* _ASSIGNED TASK_
Your response must be an exact transcription of the lines from the one containing "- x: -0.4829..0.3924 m" through the final line of the data.
++++ INFORMATION SUPPLIED ++++
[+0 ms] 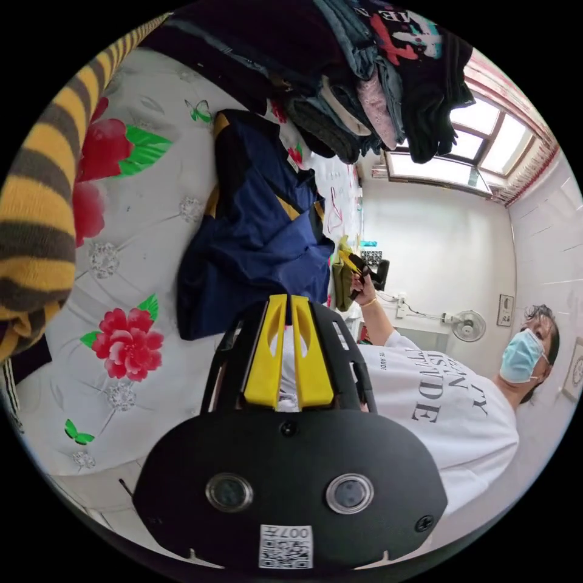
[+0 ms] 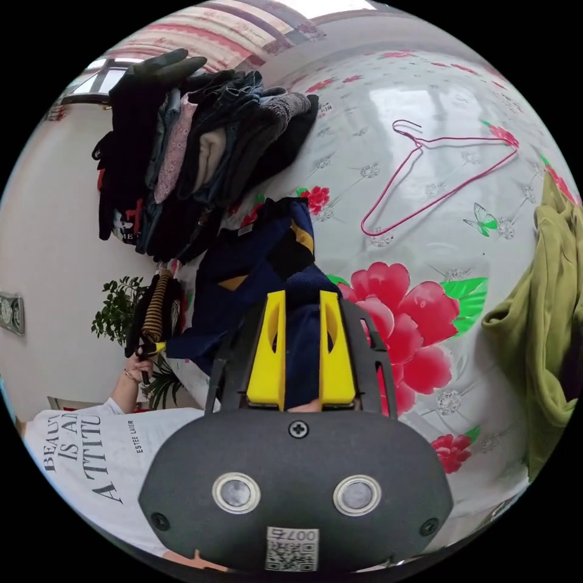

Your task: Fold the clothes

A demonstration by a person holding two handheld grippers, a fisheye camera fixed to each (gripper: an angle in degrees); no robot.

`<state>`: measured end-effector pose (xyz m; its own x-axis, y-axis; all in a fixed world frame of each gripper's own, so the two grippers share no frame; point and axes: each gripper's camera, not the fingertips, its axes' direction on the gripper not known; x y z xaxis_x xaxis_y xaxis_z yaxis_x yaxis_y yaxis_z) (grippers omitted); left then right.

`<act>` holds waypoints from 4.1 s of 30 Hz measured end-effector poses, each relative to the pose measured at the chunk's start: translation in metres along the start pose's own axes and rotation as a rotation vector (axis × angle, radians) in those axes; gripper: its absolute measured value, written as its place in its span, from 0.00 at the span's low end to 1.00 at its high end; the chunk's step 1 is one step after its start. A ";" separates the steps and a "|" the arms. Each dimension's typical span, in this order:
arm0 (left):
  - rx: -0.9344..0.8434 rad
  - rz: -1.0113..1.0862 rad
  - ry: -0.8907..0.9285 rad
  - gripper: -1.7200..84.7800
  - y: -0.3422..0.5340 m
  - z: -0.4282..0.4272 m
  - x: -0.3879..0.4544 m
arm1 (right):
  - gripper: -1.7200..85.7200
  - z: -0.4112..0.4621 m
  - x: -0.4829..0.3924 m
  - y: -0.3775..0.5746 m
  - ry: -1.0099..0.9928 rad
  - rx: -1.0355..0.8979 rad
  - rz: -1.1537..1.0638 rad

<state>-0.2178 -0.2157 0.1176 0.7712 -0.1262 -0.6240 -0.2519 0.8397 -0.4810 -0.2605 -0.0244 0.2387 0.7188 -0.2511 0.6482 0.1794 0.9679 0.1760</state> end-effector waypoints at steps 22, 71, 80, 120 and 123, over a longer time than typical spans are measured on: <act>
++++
* _WRITTEN ANSWER_
  - x: -0.4829..0.3924 m
  - y: -0.3775..0.5746 m
  - ry: -1.0099..0.9928 rad
  - rx: -1.0355..0.8979 rad
  - rz: -1.1537..1.0638 rad

<state>-0.2178 -0.2157 0.1176 0.7712 -0.1262 -0.6240 -0.2519 0.8397 -0.4810 -0.2605 -0.0244 0.2387 0.7188 -0.2511 0.6482 0.1794 0.9679 0.1760</state> end-effector waypoints at steps 22, 71, 80, 120 and 123, over a longer time than typical spans are measured on: <act>

What was produced is the complete output.